Please report every line of the listing below that has the word "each" in it.
<<<<
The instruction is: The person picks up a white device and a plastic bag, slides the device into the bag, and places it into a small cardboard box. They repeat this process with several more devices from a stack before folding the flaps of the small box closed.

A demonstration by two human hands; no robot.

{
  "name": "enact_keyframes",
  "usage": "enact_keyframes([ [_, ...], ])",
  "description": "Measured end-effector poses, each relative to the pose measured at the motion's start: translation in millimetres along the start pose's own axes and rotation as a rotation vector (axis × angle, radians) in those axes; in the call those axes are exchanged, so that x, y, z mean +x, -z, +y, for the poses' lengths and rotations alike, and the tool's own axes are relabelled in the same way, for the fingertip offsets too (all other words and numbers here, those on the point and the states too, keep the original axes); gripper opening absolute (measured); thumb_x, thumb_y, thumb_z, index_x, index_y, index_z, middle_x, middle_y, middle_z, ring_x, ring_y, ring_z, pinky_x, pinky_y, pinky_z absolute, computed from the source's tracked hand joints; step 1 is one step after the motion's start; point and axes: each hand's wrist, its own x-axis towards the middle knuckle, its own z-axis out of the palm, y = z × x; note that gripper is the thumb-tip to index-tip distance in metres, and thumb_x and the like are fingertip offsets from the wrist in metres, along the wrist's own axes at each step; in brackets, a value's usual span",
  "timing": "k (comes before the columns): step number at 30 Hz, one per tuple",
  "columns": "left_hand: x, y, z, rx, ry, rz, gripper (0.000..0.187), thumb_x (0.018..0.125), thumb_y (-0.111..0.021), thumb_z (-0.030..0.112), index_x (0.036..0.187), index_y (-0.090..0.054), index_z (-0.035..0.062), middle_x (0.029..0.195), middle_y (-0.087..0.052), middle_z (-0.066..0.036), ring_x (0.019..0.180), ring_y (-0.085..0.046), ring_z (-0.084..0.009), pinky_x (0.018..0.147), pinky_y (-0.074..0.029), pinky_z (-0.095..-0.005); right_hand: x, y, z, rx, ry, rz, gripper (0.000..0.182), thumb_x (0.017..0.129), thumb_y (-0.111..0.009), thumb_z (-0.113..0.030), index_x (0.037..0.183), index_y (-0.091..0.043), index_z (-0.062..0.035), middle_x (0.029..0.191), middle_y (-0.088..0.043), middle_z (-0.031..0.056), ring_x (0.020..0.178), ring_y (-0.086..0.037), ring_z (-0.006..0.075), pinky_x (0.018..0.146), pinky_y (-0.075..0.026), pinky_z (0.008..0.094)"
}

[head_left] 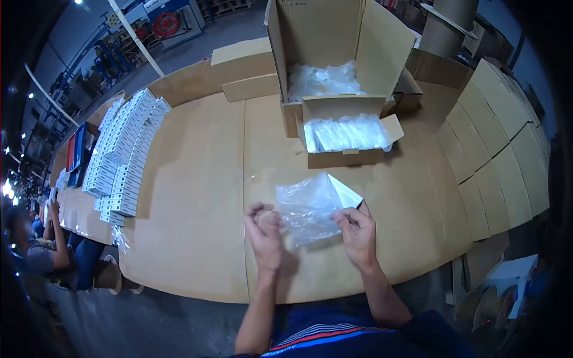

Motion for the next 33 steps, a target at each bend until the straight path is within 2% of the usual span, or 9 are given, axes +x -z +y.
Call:
enact_keyframes([
  [8, -4.2, -5.5, -7.6, 0.098, 0.036, -0.142, 0.018, 0.107, -0.064, 0.021, 0.107, -0.059, 0.0032, 0.092, -0.063, 0.001, 0.081, -0.057, -0.0027, 0.070, -0.046, -0.0199, -7.7, -11.4, 10.2, 0.081, -0.029, 0.014, 0.023, 0.103, -0.067, -0.013, 0.097, -0.071, 0.0098, 0.116, -0.055, 0.0086, 0.103, -0.060, 0.0153, 0.093, -0.048, 0.0273],
  [12, 1.5, -18.6, 15.3, 0.063, -0.020, -0.211, 0.025, 0.096, -0.076, 0.014, 0.111, -0.061, 0.0003, 0.096, -0.068, -0.004, 0.090, -0.066, -0.0117, 0.082, -0.054, -0.0274, -5.4, -15.5, 1.2, 0.097, 0.130, 0.045, 0.023, 0.103, -0.069, -0.015, 0.098, -0.072, 0.0077, 0.115, -0.054, 0.0090, 0.099, -0.058, 0.0166, 0.083, -0.050, 0.0278],
  [15, 9.7, -10.1, 21.8, 0.172, 0.122, -0.363, 0.039, 0.087, -0.086, 0.013, 0.115, -0.062, -0.0012, 0.102, -0.071, -0.007, 0.097, -0.069, -0.0160, 0.088, -0.055, -0.0320, -4.9, -9.8, 12.3, -0.051, 0.140, -0.041, 0.022, 0.103, -0.067, -0.013, 0.102, -0.072, 0.0082, 0.120, -0.053, 0.0108, 0.106, -0.060, 0.0190, 0.090, -0.051, 0.0287],
  [18, 12.6, -8.2, 17.8, 0.190, 0.105, -0.376, 0.047, 0.082, -0.091, 0.012, 0.117, -0.062, -0.0014, 0.108, -0.072, -0.008, 0.100, -0.069, -0.0161, 0.088, -0.055, -0.0317, -4.7, -8.1, 2.7, 0.108, 0.091, -0.078, 0.020, 0.103, -0.066, -0.011, 0.107, -0.071, 0.0079, 0.125, -0.053, 0.0128, 0.112, -0.061, 0.0206, 0.097, -0.051, 0.0297],
  [22, 12.4, -3.0, 16.4, 0.319, -0.112, -0.435, 0.044, 0.080, -0.090, 0.008, 0.113, -0.063, -0.0002, 0.103, -0.074, -0.009, 0.096, -0.069, -0.0154, 0.087, -0.056, -0.0316, 18.3, 18.6, -3.4, -0.028, 0.232, 0.063, 0.017, 0.104, -0.060, -0.005, 0.115, -0.068, 0.0057, 0.127, -0.053, 0.0128, 0.114, -0.059, 0.0197, 0.102, -0.048, 0.0321],
  [25, 11.5, -4.3, 20.8, 0.424, -0.115, -0.487, 0.043, 0.077, -0.091, 0.003, 0.108, -0.061, 0.0015, 0.101, -0.068, -0.005, 0.100, -0.067, -0.0151, 0.087, -0.056, -0.0316, 39.4, 33.9, -14.9, 0.265, 0.291, 0.059, 0.020, 0.103, -0.059, -0.001, 0.123, -0.062, 0.0028, 0.122, -0.055, 0.0108, 0.112, -0.059, 0.0180, 0.101, -0.047, 0.0310],
  [28, 10.6, -9.6, 19.1, 0.376, -0.037, -0.493, 0.042, 0.077, -0.091, 0.004, 0.107, -0.062, 0.0015, 0.101, -0.068, -0.006, 0.098, -0.068, -0.0153, 0.085, -0.056, -0.0312, 55.2, 28.8, -54.3, 0.253, 0.543, 0.007, 0.026, 0.102, -0.061, 0.001, 0.128, -0.056, 0.0003, 0.117, -0.058, 0.0085, 0.105, -0.058, 0.0147, 0.098, -0.047, 0.0293],
  [31, 10.4, -10.1, 18.7, 0.491, -0.146, -0.527, 0.041, 0.077, -0.091, 0.005, 0.107, -0.063, 0.0007, 0.099, -0.070, -0.007, 0.094, -0.069, -0.0151, 0.084, -0.057, -0.0316, 66.7, 31.6, -62.4, 0.218, 0.515, -0.246, 0.022, 0.098, -0.063, 0.004, 0.119, -0.061, -0.0018, 0.111, -0.059, 0.0090, 0.097, -0.057, 0.0145, 0.091, -0.048, 0.0293],
  [33, 13.9, -12.4, 18.7, 0.465, -0.115, -0.535, 0.041, 0.077, -0.091, 0.006, 0.108, -0.064, 0.0002, 0.100, -0.073, -0.008, 0.095, -0.070, -0.0154, 0.087, -0.058, -0.0326, 84.6, 31.2, -81.5, 0.026, 0.631, -0.370, 0.025, 0.085, -0.065, 0.012, 0.102, -0.069, -0.0045, 0.099, -0.058, 0.0094, 0.088, -0.057, 0.0194, 0.081, -0.047, 0.0312],
])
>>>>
SOLUTION TO THE PROBLEM:
  "description": "Measured end-effector poses, each relative to the pose measured at the motion's start: translation in millimetres along the start pose's own axes and rotation as a rotation vector (axis × angle, radians) in those axes; in the call those axes are exchanged, so that x, y, z mean +x, -z, +y, for the poses' lengths and rotations alike, and the tool's own axes are relabelled in the same way, for the fingertip offsets too (all other words and numbers here, those on the point and the states too, keep the original axes); gripper opening absolute (measured); thumb_x, thumb_y, thumb_z, index_x, index_y, index_z, middle_x, middle_y, middle_z, ring_x, ring_y, ring_z, pinky_x, pinky_y, pinky_z absolute, computed from the source's tracked hand joints; step 1 is one step after the motion's start; point and axes: each hand's wrist, its own x-axis towards the middle knuckle, its own z-axis out of the palm, y = z × x; note that gripper is the thumb-tip to index-tip distance in metres, and thumb_x and the like are fingertip offsets from the wrist in metres, along the wrist's own axes at each step; in brackets, a value's usual span",
Motion for the next 33 steps, a target at each bend until the straight path is within 2% of the usual span, or 9 are given, axes +x -z +y.

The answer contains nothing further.